#### Work item:
Starting with the line that holds "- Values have" and stopping after the line that holds "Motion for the", repeat the lines below word for word, without the pictures.

==== Data extract ====

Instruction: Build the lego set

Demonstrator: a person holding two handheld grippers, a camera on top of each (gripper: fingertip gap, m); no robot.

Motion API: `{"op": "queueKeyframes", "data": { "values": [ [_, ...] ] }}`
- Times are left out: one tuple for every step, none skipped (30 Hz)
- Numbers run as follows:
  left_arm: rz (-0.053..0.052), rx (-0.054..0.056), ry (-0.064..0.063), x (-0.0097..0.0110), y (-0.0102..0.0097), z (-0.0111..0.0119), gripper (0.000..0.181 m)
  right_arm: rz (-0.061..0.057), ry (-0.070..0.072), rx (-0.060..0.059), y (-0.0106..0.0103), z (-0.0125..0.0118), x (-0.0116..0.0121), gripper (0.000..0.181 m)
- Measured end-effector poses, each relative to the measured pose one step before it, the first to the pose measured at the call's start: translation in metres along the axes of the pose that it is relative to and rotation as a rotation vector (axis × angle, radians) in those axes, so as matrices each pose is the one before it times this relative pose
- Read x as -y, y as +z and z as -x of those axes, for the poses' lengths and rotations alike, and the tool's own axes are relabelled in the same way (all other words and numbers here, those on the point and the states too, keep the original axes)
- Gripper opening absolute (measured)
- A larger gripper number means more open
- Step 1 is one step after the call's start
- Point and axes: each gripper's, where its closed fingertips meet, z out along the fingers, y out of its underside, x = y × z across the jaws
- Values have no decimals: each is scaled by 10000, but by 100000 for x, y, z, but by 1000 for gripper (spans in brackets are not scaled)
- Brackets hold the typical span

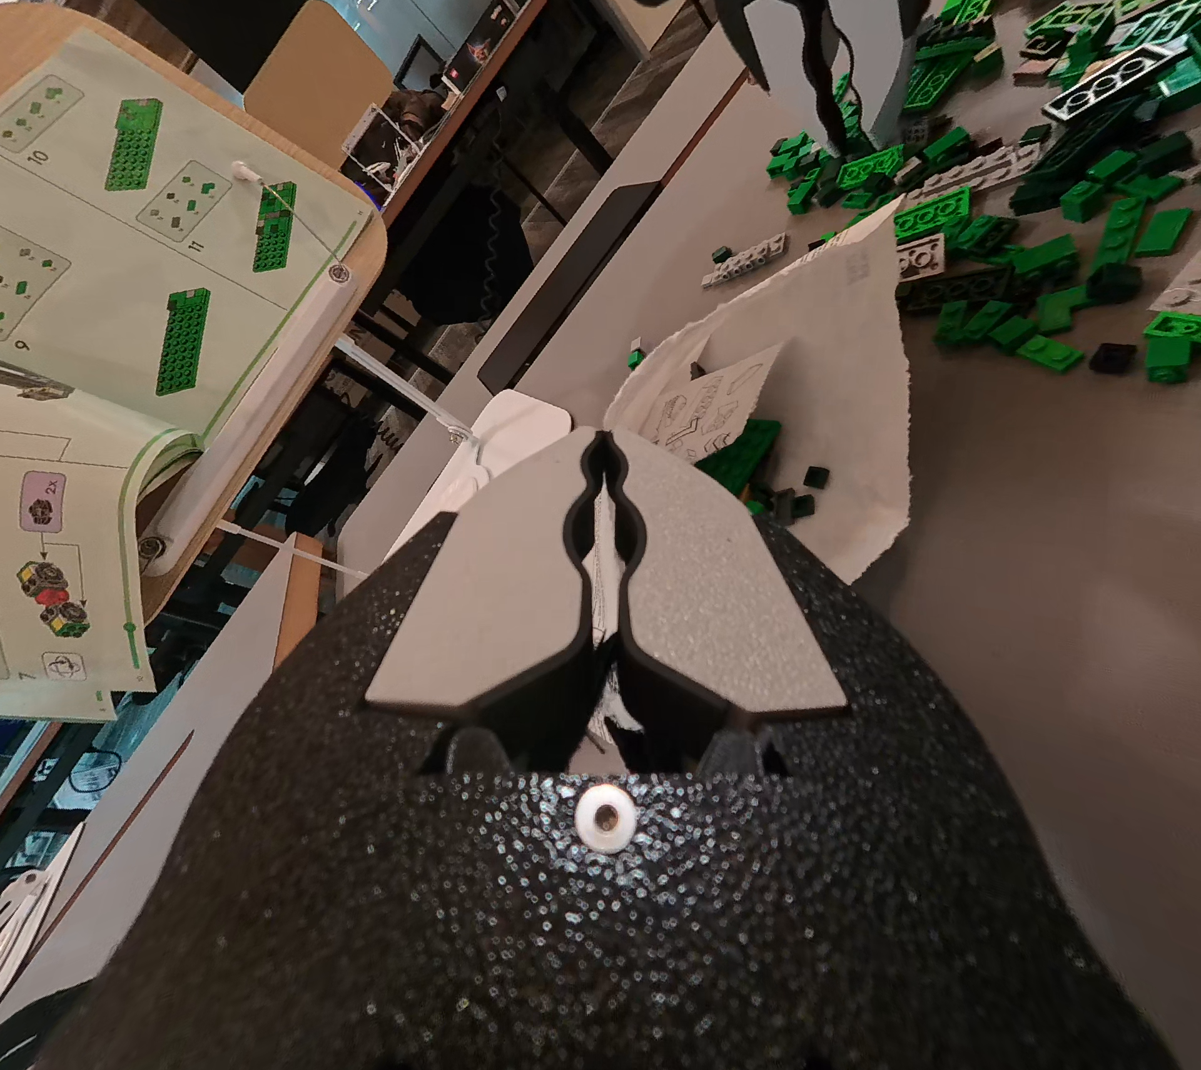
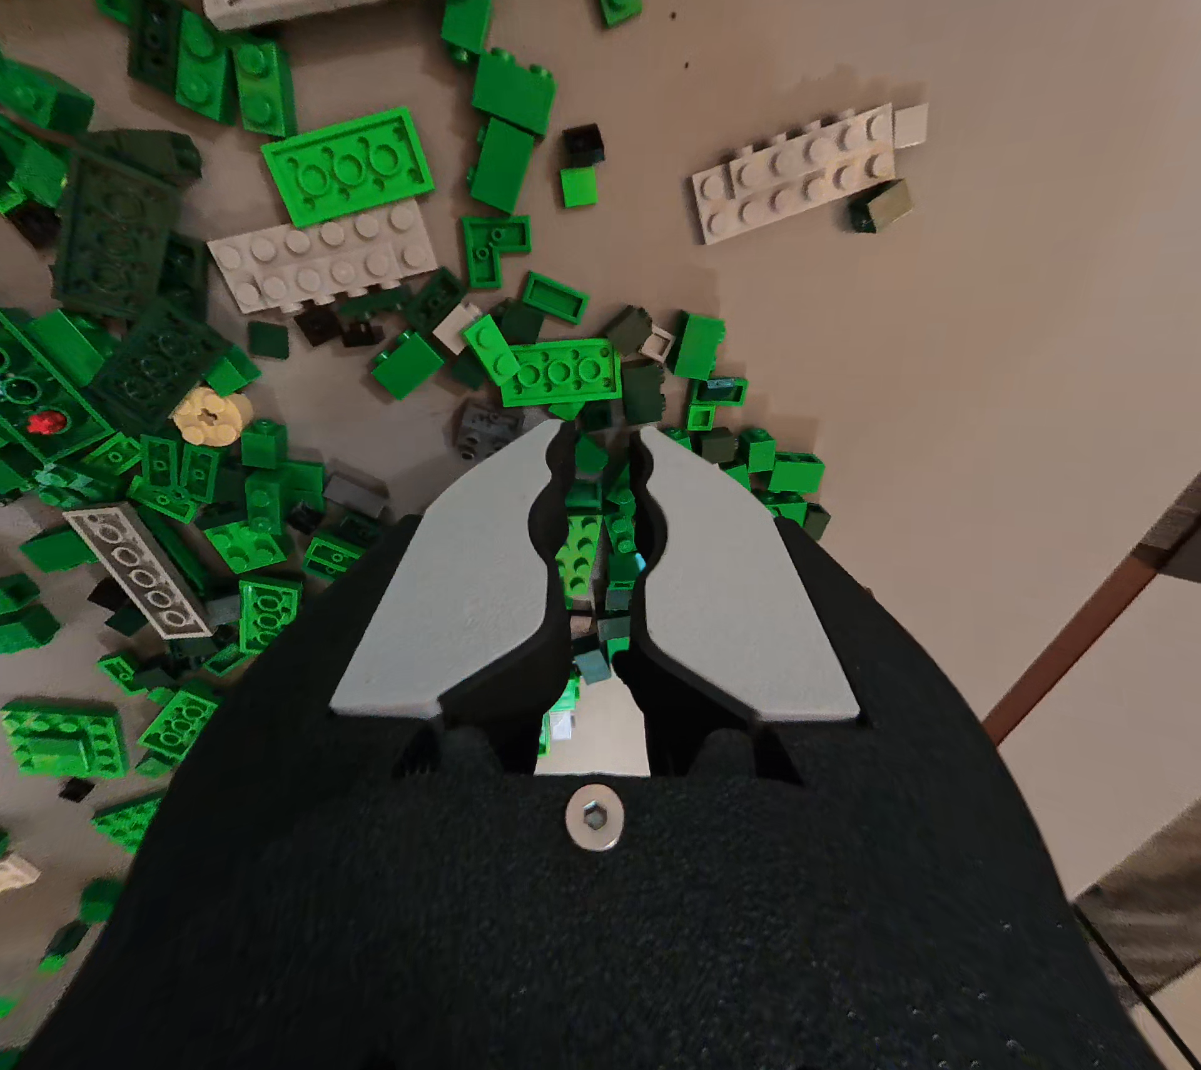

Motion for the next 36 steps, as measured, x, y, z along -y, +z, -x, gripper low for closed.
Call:
{"op": "queueKeyframes", "data": {
  "values": [
    [7,-16,14,-21,9,-38,0,84,-33,158,91,66,-109,16],
    [3,-16,21,4,7,-41,0,-3,-51,132,81,41,15,17],
    [6,-10,24,1,5,-31,0,-83,-61,127,27,59,149,17],
    [8,-4,29,12,0,-20,0,-60,-80,115,20,52,126,16],
    [11,0,35,4,10,-31,0,-54,-69,90,27,19,124,16],
    [11,-1,31,-5,1,-14,0,-73,-35,89,32,6,153,16],
    [11,-13,21,-17,14,-36,0,-80,6,91,37,29,168,16],
    [16,-14,10,-29,12,-24,0,-39,6,27,27,-46,105,12],
    [16,-6,6,-26,22,-16,0,13,-50,-36,15,-85,8,8],
    [8,-7,4,-22,8,-5,0,19,-78,-24,-3,4,-7,8],
    [12,-9,-2,-26,5,-13,0,39,-81,-68,-12,10,-47,8],
    [12,-6,-2,-16,13,-2,0,86,-112,-140,-36,-7,-144,8],
    [8,3,0,-10,-6,18,0,86,-146,-208,-111,5,-163,8],
    [3,7,-5,-7,-13,19,0,-13,-152,-235,-237,76,-22,8],
    [10,8,-21,3,-3,25,0,-160,-141,-258,-376,144,195,8],
    [18,12,-39,-20,-6,45,0,-258,-142,-285,-512,215,414,8],
    [14,29,-53,-23,-10,63,0,-297,-179,-319,-623,245,576,8],
    [13,25,-69,-17,-22,81,0,-306,-255,-384,-674,218,698,8],
    [9,13,-82,-22,-6,72,0,-278,-304,-435,-686,162,775,8],
    [2,30,-94,-10,-22,92,0,-254,-288,-420,-684,143,894,8],
    [-1,29,-98,-15,-7,104,0,-336,-248,-349,-659,213,1206,8],
    [1,26,-109,-9,-10,98,0,-514,-233,-288,-613,284,1741,8],
    [4,14,-121,-17,-10,82,0,-675,-263,-269,-506,309,2262,8],
    [-3,11,-133,-10,-3,105,0,-729,-339,-276,-285,303,2638,8],
    [-10,1,-136,-8,-6,98,0,-607,-448,-351,27,183,2647,8],
    [-22,-13,-141,4,-5,99,0,-354,-547,-479,356,-59,2300,8],
    [-25,-21,-145,13,-4,100,0,-116,-630,-497,644,-156,1858,8],
    [-27,-43,-93,30,-7,92,0,91,-737,-501,792,-180,1381,8],
    [-24,-14,-56,43,-4,153,0,276,-823,-585,844,-291,902,8],
    [-40,-21,-65,68,-25,123,0,347,-788,-591,825,-280,610,8],
    [-47,-32,-88,93,-14,76,0,299,-616,-464,819,-118,478,8],
    [-22,-49,-83,85,-8,18,0,294,-414,-330,802,9,235,8],
    [-15,-26,-61,86,-27,11,0,351,-302,-240,795,112,-83,8],
    [-32,-35,-44,145,-37,-34,0,430,-278,-205,750,136,-372,8],
    [-27,-21,-40,145,-42,-21,0,478,-238,-155,687,186,-526,8],
    [-21,-10,-13,142,-48,-33,0,433,-138,-123,560,186,-491,8]
  ]
}}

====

#### Task response:
- Values have no decimals: each is scaled by 10000, but by 100000 for x, y, z, but by 1000 for gripper (spans in brackets are not scaled)
- Brackets hold the typical span


Motion for the next 36 steps, as measured, x, y, z along -y, +z, -x, gripper low for closed.

Nothing else remains to be done for this exercise.